The long-term effects last throughout the child’s life and are more psychologically damaging to their well-being. Concludes Kathleen Burger “The long-term effects impair the child’s ability to develop normally”. If the abuse is ongoing, the child is more likely to be in an abusive relationship as an adult. It is also hard for the victim to establish a trust and/or relationship with anyone, particularly and older adult. Following that conclusion, since the abuser is most likely to be older, the victim may date older men, twice their age, since they remind them of the abuser. They do not trust them fully, but they still feel loyalty and love for older men. This is only in the case where victims are young girls who were abused by their fathers. Stepfathers are also a common as abusers. The girl may also have an abnormal perspective on sexuality, and may doubt her sexual orientation as she develops and ages into an adult (Berger).
A hypothesized theory is that if the victim is a difficult baby, that also increases the risk of him or her to be abused. This is not the victim’s fault. However, the crying may provoke the abuser into hurting the child. If the baby seldom cries, it reduces its risk of being abused. Mothers should be watchful of difficult babies. The crying could lead to psychological damage as well.
Various other psychological damages are drug and alcohol abuse, becoming sexually active at a young age, and rebellion school, with their peers, or authority figures. Victims are also more likely to become suspended, expelled, or drop out of school. Eating disorders are common, as well as suicide and depression, running away from home, and entering into more abusive relationships.
If the child is five years or older, they may feel trapped, loss of love, anger, shame and jealousy, which Erikson discusses in his Psychosocial Theory. They could be afraid that the family will break up, have low self-esteem, and have difficulty relating to others except on sexual terms.
In the long run, the child victim may become child abusers themselves, or, ironically, prostitutes. The only physical damages that a child receives are changes in the genital or anal area. The child may make statements that their bodies are damaged or dirty…throughout their entire lives. Some common characteristics are, seductiveness, secretiveness, aggressiveness, fear of intimacy, self-destruction, and lastly, isolation and/or alienation. While those physical damages can be severe, they can be healed, while the psychological scars could last a lifetime.

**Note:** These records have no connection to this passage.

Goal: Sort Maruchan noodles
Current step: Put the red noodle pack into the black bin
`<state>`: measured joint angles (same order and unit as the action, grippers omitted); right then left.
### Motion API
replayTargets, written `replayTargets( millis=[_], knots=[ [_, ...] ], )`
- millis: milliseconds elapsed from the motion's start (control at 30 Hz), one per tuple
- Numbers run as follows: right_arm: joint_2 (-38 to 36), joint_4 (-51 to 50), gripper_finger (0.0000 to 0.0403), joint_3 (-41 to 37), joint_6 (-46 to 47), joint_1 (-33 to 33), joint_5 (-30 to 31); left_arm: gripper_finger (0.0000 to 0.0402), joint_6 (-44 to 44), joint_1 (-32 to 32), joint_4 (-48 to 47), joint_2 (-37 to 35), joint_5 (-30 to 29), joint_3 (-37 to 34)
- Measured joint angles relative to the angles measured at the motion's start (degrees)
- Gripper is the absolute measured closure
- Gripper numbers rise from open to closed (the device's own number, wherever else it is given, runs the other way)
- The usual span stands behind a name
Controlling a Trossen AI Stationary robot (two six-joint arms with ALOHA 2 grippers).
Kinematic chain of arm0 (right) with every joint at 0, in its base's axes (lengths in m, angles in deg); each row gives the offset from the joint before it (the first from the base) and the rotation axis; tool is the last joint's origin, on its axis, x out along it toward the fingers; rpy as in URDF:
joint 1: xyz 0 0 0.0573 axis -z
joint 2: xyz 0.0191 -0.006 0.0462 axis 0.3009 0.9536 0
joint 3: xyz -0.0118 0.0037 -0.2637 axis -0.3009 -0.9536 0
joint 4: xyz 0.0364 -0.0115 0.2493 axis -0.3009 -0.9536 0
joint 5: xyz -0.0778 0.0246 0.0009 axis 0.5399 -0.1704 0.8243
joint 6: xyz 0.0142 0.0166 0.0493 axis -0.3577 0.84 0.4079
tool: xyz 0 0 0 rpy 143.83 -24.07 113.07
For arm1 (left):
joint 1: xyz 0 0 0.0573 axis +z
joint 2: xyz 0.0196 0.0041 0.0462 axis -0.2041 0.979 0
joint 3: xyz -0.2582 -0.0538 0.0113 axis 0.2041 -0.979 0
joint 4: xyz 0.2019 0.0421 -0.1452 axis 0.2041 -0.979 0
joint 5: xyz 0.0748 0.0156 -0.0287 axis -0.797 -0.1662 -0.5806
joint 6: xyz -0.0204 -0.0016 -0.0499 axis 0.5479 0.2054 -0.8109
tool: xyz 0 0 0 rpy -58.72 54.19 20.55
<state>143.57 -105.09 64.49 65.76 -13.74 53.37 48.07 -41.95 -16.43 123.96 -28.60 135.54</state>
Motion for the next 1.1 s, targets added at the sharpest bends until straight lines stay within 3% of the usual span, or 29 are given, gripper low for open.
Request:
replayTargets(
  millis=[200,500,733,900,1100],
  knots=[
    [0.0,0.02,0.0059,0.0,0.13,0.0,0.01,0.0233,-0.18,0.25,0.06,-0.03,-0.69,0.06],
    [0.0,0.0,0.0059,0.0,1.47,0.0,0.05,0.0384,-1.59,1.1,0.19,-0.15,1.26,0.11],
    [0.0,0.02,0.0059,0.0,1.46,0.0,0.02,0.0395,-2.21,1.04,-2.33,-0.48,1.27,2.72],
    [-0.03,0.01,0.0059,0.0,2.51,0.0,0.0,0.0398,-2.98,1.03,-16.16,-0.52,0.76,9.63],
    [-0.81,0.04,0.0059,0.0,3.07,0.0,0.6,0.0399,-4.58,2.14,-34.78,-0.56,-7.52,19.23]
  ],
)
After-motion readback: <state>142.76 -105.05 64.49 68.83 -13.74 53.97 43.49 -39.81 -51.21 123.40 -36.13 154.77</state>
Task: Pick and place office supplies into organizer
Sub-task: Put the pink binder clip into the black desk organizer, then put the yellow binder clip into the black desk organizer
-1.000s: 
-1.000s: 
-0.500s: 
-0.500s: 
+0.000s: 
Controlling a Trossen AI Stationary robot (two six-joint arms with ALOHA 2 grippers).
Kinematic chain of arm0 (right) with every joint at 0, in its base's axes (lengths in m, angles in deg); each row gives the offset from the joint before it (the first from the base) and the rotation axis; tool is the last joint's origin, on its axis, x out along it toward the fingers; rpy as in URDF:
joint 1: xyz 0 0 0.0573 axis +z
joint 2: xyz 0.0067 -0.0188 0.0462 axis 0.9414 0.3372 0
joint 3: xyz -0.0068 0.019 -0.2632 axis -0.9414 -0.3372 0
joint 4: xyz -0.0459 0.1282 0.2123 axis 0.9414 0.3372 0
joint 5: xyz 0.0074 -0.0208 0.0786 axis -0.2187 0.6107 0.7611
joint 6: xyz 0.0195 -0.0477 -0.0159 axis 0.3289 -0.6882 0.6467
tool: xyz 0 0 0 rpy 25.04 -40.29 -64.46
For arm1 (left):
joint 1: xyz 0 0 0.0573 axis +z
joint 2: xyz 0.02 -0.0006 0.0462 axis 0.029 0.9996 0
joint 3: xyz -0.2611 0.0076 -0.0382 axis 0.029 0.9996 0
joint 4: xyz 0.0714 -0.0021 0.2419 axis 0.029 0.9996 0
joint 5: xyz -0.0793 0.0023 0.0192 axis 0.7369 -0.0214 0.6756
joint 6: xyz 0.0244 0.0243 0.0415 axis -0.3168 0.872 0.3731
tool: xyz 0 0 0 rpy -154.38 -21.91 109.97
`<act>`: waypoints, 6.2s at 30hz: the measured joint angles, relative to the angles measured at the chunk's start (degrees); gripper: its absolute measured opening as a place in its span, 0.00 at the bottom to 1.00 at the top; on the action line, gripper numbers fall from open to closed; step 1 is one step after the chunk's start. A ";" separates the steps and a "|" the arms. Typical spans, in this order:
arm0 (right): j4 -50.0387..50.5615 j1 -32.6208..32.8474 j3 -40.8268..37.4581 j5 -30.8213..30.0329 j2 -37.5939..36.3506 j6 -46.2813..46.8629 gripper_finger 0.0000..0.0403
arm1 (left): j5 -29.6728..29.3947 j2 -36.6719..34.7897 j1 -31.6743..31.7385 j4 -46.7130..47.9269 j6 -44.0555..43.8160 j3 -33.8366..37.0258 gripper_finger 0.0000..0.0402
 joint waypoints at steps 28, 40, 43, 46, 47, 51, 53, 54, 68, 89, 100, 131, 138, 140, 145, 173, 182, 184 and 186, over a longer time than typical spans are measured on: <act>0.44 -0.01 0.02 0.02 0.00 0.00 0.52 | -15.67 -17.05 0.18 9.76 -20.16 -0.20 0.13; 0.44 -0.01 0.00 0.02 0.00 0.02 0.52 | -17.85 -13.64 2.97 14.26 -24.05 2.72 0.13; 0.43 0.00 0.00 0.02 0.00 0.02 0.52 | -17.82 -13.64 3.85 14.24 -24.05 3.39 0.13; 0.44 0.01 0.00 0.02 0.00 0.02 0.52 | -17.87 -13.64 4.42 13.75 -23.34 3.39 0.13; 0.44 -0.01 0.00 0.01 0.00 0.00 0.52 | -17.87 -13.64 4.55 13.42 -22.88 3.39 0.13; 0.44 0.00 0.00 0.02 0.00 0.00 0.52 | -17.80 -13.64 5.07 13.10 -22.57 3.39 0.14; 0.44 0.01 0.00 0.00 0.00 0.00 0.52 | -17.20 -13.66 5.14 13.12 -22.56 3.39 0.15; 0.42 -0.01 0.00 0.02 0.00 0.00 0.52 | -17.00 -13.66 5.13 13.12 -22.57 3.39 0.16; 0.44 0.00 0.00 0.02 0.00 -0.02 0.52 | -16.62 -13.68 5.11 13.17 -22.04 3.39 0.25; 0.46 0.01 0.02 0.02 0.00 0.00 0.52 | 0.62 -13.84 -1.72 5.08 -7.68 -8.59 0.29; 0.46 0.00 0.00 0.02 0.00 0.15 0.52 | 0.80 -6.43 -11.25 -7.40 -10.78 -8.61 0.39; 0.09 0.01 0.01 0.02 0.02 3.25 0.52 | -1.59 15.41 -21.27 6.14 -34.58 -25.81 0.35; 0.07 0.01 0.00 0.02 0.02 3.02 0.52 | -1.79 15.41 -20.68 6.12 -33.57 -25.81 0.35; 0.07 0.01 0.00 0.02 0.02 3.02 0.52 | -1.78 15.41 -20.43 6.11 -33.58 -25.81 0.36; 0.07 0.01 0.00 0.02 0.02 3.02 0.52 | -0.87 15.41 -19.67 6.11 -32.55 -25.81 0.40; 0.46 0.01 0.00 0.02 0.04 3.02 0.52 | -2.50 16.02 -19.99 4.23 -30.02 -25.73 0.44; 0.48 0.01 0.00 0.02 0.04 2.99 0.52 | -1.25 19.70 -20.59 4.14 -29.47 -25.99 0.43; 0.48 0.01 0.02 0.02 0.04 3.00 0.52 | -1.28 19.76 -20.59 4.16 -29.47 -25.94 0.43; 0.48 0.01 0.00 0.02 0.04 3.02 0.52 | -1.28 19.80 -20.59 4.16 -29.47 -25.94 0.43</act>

In conclusion, children are never responsible for their abuse, adults are the ones that are responsible. Unfortunately, it is the children, and not the adults, who suffer mentally and physically from the adult’s actions, whether the sexual actions are premeditated or not. We need to help the children who are abused by putting them in therapy as soon as they are identified as being a victims of an adult’s responsibility. By identifying an abused child, an individual should know the signs discussed in this paper that characterize the victim, and have some idea of the meaning of child sexual abuse. Erikson’s stages of the Psycosocial Theory pinpoint when, why and how a child is severely sexually abused during this time, short and long-term effects are severely noticeable. This concludes the discussion of child sexual abuse from birth until pre-adolescence.